Another cause can be a competitive personality. When one is constantly seeking to “win” they position themselves for inner-criticism. Acceptance is also a root cause behind the need to be “perfect”; those who may have been ostracized or bullied tend to become people-pleasers that aim to please the very individuals who have rejected them.

Confronting Perfectionism. Confronting perfectionism requires a shift in our perspective. To do so, we must revisit the definition of perfect (without the ism). Remember, it means to be whole and complete. People tend to connect what they do or how well they perform with who they are. Would we devalue a baby who stumbles while learning how to walk? The child’s value doesn’t change.

If you find yourself obsessing over a thought or event, take a step back and look at the situation in its completion. Relax without seeking to “fix” or alter it. Just take it in, breathe it out, and then leave it there. If the urge to alter arises, allot three minutes without responding. Pay attention to relaxing and what is or is not occurring as the result of this pause. Begin to increase the minutes as you progress forward.

Another skill is to find where that keen focus is useful. How can you apply your knack for organizing, making straight lines, or finding “errors”? Could it be in editing a friend’s independent book, designing a website, or overhauling closets and wardrobes?

The skill you have of precision can be utilized in a variety of ways. It’s just not very helpful when it comes to the inner being. We are designed intricately (both physically and non-physically). To be a perfectionist is to say we (or those who may expect it of us) actually know what perfect is. The more you dig within, the more you realize how whole and complete you already are.
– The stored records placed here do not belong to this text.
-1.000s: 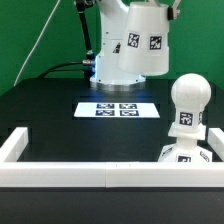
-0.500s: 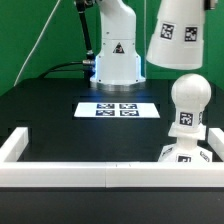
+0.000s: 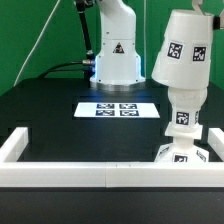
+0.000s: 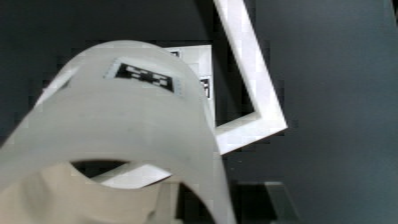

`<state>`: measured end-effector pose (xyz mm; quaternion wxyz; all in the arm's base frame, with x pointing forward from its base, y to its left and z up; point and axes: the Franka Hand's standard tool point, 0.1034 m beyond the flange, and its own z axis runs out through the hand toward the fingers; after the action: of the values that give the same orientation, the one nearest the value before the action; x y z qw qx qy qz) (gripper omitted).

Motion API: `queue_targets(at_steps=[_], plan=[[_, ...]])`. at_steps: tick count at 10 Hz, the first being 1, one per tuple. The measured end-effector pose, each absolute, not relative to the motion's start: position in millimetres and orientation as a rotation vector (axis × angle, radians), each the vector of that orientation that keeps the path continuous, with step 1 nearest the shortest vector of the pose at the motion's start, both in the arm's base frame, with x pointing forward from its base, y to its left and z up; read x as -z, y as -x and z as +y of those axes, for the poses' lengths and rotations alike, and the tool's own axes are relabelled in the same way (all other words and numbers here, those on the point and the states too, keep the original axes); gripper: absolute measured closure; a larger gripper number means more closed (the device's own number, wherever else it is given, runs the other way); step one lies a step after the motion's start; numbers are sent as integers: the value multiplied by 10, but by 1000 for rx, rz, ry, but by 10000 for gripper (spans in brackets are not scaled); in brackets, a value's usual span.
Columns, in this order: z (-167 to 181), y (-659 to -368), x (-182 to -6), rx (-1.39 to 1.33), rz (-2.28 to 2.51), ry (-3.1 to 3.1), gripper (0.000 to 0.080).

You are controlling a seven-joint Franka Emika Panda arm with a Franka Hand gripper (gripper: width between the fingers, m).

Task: Assemble lamp

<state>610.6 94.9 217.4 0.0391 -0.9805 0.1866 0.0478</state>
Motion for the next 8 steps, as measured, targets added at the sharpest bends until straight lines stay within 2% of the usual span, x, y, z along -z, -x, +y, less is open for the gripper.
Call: queue_targets(at_steps=[2,8], plan=[[946,-6131,-2142,-121,565,3007,754],[961,-6233,-1754,-42,557,3020,754]])
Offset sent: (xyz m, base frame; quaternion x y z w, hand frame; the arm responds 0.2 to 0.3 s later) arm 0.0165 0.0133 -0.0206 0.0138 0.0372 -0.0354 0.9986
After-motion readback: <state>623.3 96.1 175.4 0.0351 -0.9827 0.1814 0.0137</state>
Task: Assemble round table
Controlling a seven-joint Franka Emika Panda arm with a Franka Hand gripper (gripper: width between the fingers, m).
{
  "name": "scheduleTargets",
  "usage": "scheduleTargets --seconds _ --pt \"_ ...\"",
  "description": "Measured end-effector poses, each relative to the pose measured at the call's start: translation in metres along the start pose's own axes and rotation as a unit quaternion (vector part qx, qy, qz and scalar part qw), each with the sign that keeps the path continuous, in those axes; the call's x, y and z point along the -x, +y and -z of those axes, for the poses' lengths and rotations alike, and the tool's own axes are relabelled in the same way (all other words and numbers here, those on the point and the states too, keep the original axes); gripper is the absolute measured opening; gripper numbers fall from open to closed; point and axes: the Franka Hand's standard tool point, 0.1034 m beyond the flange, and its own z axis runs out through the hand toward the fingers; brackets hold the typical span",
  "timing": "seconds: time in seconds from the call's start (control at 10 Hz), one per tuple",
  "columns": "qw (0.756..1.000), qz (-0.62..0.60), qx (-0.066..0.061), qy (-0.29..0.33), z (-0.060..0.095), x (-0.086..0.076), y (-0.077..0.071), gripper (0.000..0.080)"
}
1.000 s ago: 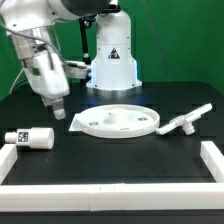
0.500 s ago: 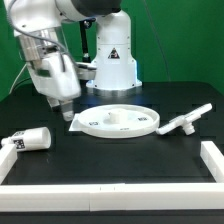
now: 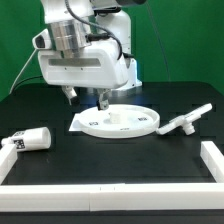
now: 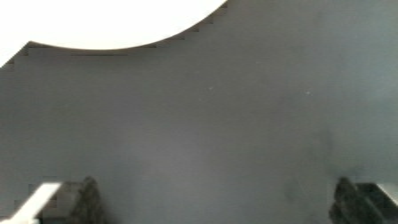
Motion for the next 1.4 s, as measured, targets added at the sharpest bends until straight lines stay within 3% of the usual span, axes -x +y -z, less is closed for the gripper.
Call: scheduleTargets --seconds 0.1,0.2,0.4,0.5,1.0,1.1,1.4 --pt "1.000 0.028 0.001 0.002 0.000 0.001 -0.002 0.0649" --pt "0.995 0.101 0.011 0.021 -0.002 0.008 -0.008 0.0649" --pt "0.979 0.201 0.029 0.030 -0.008 0.044 -0.018 0.0649" --pt "0.968 0.246 0.036 0.038 -0.008 0.054 -0.021 0.0649" --pt "0.956 0.286 0.039 0.045 -0.010 0.054 -0.018 0.0649" --pt "0.954 0.293 0.042 0.041 -0.016 0.065 -0.014 0.0649" --pt "0.940 0.332 0.056 0.062 -0.029 0.097 -0.029 0.0649"
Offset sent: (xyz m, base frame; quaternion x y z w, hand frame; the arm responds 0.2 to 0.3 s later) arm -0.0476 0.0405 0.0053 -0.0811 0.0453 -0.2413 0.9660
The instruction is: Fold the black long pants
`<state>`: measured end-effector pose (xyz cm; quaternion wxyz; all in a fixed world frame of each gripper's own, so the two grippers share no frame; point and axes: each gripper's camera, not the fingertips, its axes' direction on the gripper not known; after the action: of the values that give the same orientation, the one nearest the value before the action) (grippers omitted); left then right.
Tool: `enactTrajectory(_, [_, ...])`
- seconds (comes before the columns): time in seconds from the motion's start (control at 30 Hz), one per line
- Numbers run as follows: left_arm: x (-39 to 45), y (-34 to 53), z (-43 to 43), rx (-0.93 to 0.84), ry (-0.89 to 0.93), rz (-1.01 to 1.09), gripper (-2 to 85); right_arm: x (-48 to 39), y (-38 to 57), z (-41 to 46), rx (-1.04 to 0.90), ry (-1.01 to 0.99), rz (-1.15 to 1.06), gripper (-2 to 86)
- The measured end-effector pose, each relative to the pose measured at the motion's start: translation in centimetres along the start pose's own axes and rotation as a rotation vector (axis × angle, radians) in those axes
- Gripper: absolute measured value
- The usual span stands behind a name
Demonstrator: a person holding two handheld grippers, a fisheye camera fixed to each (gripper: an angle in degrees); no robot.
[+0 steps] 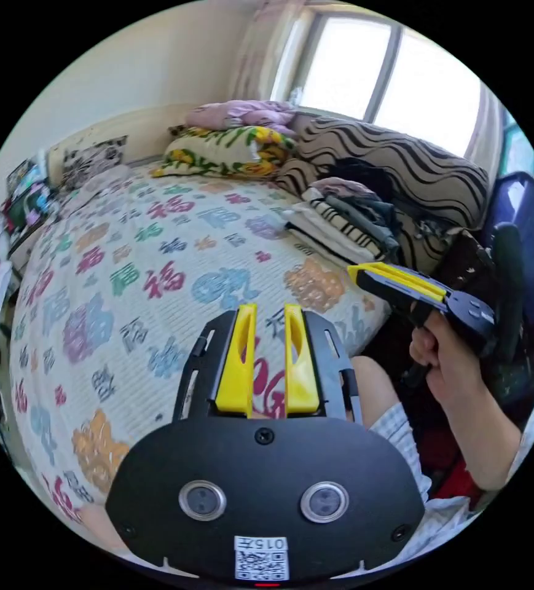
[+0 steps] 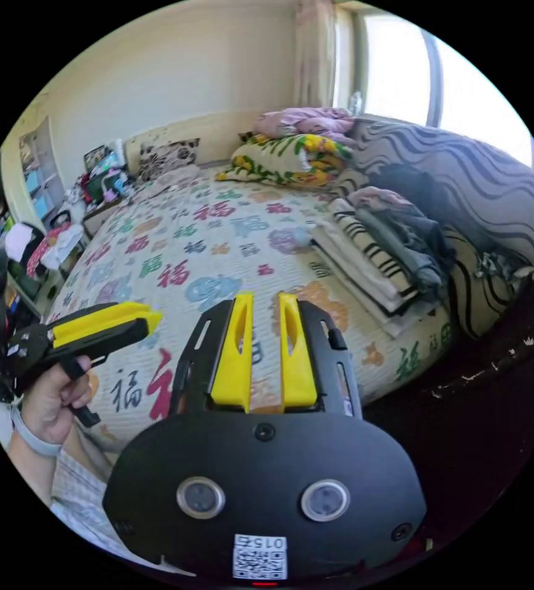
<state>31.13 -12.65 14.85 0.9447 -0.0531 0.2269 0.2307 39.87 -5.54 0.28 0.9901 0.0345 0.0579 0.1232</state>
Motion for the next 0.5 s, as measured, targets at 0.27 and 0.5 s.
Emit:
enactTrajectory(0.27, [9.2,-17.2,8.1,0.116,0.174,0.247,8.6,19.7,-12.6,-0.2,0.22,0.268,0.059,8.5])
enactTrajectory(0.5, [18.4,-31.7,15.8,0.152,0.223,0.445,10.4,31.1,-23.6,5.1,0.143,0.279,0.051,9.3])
Consider the definition and potential causes of perfectionism.

Note which resonate with you and other events that may arise.

Reread the ways to confront perfectionism and begin to practice them in thought and in response. Be sure to note the thoughts and emotions that surface.

In addition, ask: what does wholeness and completion look like within and in my life.

Then, make it a practice to say the following at least once per day: I am whole. I am complete.


This content is not intended to be a substitute for professional medical advice, diagnosis, or treatment.